Requirement: Only one stretch of the data below is needed. Output the lines from the one with "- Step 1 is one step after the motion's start" up to and including the one with "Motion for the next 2", exactly as they stand.
Information given below:
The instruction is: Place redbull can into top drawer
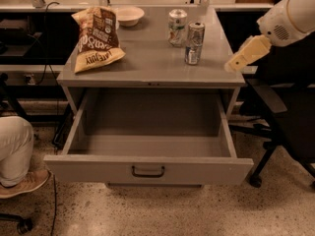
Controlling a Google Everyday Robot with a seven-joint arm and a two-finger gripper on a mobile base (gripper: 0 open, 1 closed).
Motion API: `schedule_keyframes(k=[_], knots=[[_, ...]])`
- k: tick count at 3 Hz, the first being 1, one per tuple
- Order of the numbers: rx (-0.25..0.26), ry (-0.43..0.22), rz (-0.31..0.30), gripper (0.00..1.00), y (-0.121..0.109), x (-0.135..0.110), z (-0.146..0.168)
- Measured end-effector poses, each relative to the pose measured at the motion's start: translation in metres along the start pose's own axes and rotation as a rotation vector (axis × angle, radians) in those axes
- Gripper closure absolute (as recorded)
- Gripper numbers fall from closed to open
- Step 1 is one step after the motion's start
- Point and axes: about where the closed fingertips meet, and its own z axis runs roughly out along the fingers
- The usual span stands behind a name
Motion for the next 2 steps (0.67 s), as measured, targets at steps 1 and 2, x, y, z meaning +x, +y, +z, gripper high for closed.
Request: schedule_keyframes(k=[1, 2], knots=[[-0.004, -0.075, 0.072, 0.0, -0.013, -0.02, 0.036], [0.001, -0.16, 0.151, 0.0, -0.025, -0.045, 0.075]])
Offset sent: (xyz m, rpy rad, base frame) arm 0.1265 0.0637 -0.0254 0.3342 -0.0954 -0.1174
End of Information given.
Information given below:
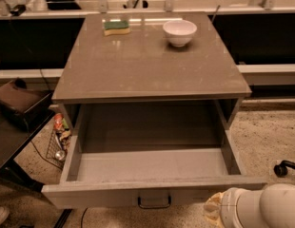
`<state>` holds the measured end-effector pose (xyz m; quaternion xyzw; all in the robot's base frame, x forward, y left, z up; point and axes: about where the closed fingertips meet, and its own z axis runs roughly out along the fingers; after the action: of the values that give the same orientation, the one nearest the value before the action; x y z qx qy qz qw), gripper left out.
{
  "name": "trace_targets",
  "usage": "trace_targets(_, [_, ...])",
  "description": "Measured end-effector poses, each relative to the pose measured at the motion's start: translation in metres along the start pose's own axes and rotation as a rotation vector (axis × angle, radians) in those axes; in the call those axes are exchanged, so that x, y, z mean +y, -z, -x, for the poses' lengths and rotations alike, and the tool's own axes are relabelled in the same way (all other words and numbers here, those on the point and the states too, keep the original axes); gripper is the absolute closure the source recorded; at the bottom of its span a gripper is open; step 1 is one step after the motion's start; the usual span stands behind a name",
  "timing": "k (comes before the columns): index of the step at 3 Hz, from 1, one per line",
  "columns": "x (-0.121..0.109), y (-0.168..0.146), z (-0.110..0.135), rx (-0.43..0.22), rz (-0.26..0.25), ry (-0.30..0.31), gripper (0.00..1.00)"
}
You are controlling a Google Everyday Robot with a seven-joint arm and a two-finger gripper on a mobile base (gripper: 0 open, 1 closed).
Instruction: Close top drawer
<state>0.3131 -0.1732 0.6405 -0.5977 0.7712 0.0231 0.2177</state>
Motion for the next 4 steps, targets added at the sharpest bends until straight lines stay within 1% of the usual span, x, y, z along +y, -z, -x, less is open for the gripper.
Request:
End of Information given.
Exercise output:
- Step 1 is one step after the motion's start
- Point and axes: about where the closed fingertips meet, and its own z axis runs roughly out along the fingers
- The usual span stands behind a name
Motion for the next 2 steps (0.67 s), as measured, targets at steps 1 and 2, x, y, z meaning +x, +y, +z, gripper high for closed.

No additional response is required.